I tried to post this to "castrecl" but wonder if I got bounced there, since I got no copy in my inbox. Can any castecl-er who doens;t get the digest confirm if it got through to the castrecl group:
Thoughts on the "Dim the Broadway Lights for Jan Maxwell" Movement
I'd wanted to post this on ATC since it would potentially reach their wide national readership there, but it seems that not only I, but also my far-from-involved spouse, and now it seems all the theater writing by me has been banned and (suddenly, inexplicably) the theater writing of my totally innocent staying-out-of-controversy composer spouse has been banned. Skip did a lovely tribute to our beloved neighbor Jan Maxwell in his 54 Below show on Monday night, a show which ATC decided no one should read about there, despite their writing abou and promoting every other 54 Below show this year there. Banning both of us by ATC deprives us ofthe ability to mourn and grieve with that wide community, just as the last posts which got us banned were the day when we posted about the passing of a dear friend, beloved Albert Marre, which had felt early then even in his 80's.
So I hope my from-the-heart thoughts about this young, untimely passing can reach a fraction of those ATC people, and maybe a few others, here. And that someone with posting privileges can post these thoughts there for me.
This dimming issue has become such an odd tumult. When the central location at the site of her last and biggest Broadway triumph was announced, some of us were planning to show up there outside the Marquis hotel by 7:30, where there’s a lot of room in one place, rather than all along the many many streets dispersed while looking at the many Broadway houses, and feel Broadway’s loss together. For many of us, she was someone we saw around 43rd Street a lot, pushing her wagon in the Food Emporium (now Marketplace Emporium), pulling one thing after another out of the overstuffed mailbox in the lobby, but most of all onstage.
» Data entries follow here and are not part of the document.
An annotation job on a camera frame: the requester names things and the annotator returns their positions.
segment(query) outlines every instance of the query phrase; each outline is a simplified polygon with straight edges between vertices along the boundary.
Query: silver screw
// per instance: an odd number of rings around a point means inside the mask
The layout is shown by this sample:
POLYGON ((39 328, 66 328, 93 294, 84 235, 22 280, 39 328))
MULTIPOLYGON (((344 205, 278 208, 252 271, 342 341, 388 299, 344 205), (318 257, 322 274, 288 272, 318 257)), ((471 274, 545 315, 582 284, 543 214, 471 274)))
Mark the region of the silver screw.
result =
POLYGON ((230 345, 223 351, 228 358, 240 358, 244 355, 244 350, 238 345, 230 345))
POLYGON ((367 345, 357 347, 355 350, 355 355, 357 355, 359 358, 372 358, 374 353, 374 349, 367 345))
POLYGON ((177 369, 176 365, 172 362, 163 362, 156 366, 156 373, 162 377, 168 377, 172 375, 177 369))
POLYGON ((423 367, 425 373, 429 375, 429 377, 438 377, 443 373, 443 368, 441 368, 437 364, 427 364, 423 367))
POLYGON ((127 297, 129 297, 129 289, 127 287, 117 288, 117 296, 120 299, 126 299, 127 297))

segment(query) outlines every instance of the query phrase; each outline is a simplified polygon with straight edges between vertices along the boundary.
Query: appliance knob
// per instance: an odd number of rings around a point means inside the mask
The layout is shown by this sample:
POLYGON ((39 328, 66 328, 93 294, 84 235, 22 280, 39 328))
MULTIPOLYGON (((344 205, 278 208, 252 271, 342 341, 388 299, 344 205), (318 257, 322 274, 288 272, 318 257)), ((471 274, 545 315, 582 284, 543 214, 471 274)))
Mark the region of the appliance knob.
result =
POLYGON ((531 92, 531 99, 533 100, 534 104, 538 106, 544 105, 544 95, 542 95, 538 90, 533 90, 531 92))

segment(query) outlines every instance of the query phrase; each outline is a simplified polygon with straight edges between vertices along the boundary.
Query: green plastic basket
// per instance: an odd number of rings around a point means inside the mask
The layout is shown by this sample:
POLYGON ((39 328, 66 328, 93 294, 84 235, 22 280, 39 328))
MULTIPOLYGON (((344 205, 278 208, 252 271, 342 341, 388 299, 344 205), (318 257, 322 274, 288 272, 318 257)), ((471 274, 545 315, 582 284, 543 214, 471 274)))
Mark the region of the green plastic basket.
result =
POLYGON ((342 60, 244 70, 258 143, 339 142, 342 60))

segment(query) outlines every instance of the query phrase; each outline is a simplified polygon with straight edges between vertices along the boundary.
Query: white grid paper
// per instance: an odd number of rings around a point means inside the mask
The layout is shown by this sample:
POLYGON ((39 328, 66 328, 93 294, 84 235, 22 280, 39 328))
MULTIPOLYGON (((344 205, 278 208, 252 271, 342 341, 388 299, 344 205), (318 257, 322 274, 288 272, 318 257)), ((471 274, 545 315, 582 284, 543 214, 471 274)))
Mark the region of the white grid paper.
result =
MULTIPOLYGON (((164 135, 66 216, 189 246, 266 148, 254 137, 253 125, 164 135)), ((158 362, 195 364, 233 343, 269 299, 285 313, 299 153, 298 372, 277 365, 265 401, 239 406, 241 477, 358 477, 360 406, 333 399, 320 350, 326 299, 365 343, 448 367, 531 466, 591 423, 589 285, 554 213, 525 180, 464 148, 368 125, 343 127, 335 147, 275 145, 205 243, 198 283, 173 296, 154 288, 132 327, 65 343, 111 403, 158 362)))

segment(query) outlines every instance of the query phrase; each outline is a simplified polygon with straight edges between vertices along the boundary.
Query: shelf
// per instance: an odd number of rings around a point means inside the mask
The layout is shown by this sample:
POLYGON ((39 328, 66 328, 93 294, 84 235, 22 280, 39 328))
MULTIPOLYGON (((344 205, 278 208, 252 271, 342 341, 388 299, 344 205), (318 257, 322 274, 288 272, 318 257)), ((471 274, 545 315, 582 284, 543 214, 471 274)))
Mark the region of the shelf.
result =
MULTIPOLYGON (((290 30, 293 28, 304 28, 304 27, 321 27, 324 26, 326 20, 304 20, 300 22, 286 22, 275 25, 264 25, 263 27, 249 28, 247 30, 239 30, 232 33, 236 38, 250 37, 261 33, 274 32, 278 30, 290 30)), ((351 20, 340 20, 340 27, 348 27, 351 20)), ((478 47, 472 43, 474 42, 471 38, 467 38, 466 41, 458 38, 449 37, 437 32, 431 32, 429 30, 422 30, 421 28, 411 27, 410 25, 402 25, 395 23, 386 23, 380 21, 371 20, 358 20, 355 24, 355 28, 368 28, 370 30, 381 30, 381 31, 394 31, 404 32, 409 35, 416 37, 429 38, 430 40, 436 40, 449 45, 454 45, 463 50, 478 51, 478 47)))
Some of us had seen her many other shows maybe once each, but her Phyllis in “Follies” - several or up to ten times (even in all three cities and on both
coasts), and it somehow felt like a great idea to all congregate to honor her in that one spot. There was talk about some showing up in something red in honor of her “Lucy and Jessie.” We sensed that there might not be a specific huge public memorial in a full Broadway theater given her tragic young age, and this (weather permitting), was going to be that.
From a less practical, emotional who-should-be-honored perspective, yes, a life devoted and celebrated in New York theatre taken so young, I do understand the very thoughtful “dimforjan” movement. Still, when it was one theatre, which as it happens has lots of room on the street and in the alleyway to congregate in one place for 20-30 minutes, it felt like it was going to be very special.
xoxo to our theater friends, and someone please post this for me.